ABOUT THIS EXERCISE:
Scan the listing for the word "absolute", and copy out each line where it is found.

MATERIALS PROVIDED:
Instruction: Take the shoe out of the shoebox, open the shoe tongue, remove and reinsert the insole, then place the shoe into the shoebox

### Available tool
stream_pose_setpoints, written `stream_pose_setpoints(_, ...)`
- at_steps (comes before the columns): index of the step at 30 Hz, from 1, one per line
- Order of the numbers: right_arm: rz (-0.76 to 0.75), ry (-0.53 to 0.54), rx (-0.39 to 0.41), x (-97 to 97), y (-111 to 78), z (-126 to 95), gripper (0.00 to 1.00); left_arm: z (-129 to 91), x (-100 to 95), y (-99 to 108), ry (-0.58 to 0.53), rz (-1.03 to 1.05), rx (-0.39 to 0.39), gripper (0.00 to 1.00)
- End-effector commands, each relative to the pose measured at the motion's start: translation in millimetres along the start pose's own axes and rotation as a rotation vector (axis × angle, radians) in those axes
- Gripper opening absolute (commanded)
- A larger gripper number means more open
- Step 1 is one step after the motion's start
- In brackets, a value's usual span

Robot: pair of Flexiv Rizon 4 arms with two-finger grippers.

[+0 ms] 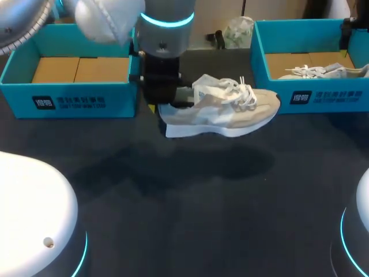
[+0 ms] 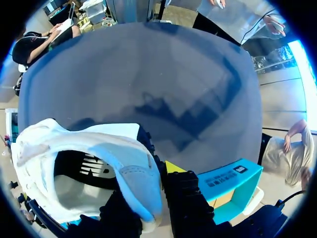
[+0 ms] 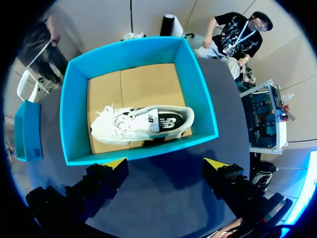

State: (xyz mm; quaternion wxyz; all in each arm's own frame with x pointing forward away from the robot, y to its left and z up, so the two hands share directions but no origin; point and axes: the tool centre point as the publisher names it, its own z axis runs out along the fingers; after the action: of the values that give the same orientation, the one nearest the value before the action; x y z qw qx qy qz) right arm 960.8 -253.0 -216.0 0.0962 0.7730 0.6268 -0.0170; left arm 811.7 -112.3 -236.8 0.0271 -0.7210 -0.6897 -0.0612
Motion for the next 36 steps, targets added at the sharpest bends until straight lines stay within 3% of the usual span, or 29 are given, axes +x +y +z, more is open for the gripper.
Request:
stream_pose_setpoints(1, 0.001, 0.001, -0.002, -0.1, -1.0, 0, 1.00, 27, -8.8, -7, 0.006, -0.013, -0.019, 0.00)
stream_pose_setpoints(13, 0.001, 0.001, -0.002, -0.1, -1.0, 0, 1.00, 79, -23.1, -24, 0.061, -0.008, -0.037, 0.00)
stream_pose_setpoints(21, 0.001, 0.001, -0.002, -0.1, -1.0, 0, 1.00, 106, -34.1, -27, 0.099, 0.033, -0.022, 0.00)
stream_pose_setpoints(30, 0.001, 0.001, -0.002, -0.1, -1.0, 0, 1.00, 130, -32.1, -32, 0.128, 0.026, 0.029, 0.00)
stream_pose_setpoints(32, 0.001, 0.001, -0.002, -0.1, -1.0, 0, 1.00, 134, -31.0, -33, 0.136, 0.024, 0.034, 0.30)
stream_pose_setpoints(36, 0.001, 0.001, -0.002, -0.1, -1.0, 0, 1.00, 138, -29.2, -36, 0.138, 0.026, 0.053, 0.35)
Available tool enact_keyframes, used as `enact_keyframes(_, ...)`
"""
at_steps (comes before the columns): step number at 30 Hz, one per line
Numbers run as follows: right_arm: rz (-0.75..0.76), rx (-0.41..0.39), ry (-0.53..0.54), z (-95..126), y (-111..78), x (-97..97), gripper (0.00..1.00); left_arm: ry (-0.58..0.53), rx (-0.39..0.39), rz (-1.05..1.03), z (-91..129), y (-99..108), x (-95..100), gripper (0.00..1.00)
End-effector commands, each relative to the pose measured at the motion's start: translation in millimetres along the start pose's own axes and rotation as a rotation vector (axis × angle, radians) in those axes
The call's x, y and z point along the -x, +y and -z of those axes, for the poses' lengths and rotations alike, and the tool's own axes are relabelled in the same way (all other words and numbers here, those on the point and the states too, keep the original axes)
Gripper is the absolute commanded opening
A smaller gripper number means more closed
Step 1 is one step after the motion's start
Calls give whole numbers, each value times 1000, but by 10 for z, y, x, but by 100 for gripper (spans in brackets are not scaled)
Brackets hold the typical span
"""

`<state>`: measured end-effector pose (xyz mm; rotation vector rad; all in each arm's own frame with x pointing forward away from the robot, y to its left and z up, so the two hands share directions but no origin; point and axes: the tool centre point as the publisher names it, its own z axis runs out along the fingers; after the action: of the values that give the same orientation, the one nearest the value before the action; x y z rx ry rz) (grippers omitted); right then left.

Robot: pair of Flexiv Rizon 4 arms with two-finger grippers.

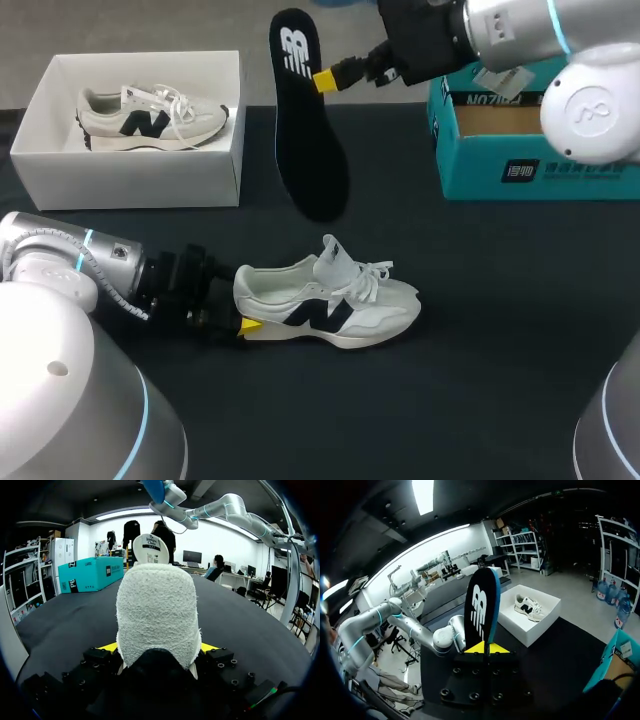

ANSWER:
- Gripper opening absolute (commanded)
Gripper is the absolute commanded opening

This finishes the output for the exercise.